**TASK:**
All lines below are to be output exactly as they stand.

**RAW DATA:**

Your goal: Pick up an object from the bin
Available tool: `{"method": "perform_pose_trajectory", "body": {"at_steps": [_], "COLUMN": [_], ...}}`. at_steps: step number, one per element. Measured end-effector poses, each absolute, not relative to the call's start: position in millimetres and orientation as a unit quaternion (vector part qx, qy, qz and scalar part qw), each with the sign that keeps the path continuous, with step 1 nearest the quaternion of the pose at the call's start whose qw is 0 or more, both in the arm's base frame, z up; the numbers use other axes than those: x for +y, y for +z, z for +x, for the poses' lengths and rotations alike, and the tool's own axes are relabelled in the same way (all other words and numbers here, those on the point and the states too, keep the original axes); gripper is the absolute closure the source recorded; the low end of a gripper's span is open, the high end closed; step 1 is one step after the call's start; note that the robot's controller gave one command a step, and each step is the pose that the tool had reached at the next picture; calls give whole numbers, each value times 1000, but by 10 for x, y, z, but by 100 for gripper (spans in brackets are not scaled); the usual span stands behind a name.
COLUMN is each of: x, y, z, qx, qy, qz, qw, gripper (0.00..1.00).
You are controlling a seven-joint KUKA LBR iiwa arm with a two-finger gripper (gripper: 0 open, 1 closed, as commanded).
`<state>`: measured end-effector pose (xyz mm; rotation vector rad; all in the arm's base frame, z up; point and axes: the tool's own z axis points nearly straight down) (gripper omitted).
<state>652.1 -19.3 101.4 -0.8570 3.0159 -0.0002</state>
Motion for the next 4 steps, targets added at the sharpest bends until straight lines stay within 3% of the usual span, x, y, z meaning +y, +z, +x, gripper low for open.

**THE ANSWER:**
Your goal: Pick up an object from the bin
Available tool: `{"method": "perform_pose_trajectory", "body": {"at_steps": [_], "COLUMN": [_], ...}}`. at_steps: step number, one per element. Measured end-effector poses, each absolute, not relative to the call's start: position in millimetres and orientation as a unit quaternion (vector part qx, qy, qz and scalar part qw), each with the sign that keeps the path continuous, with step 1 nearest the quaternion of the pose at the call's start whose qw is 0 or more, both in the arm's base frame, z up; the numbers use other axes than those: x for +y, y for +z, z for +x, for the poses' lengths and rotations alike, and the tool's own axes are relabelled in the same way (all other words and numbers here, those on the point and the states too, keep the original axes); gripper is the absolute closure the source recorded; the low end of a gripper's span is open, the high end closed; step 1 is one step after the call's start; note that the robot's controller gave one command a step, and each step is the pose that the tool had reached at the next picture; calls give whole numbers, each value times 1000, but by 10 for x, y, z, but by 100 for gripper (spans in brackets are not scaled); the usual span stands behind a name.
COLUMN is each of: x, y, z, qx, qy, qz, qw, gripper (0.00..1.00).
You are controlling a seven-joint KUKA LBR iiwa arm with a two-finger gripper (gripper: 0 open, 1 closed, as commanded).
`<state>`: measured end-effector pose (xyz mm; rotation vector rad; all in the arm's base frame, z up; point and axes: the tool's own z axis points nearly straight down) (gripper omitted).
<state>652.1 -19.3 101.4 -0.8570 3.0159 -0.0002</state>
Motion for the next 4 steps, targets added at the sharpest bends until straight lines stay within 3% of the usual span, x, y, z meaning +y, +z, +x, gripper low for open.

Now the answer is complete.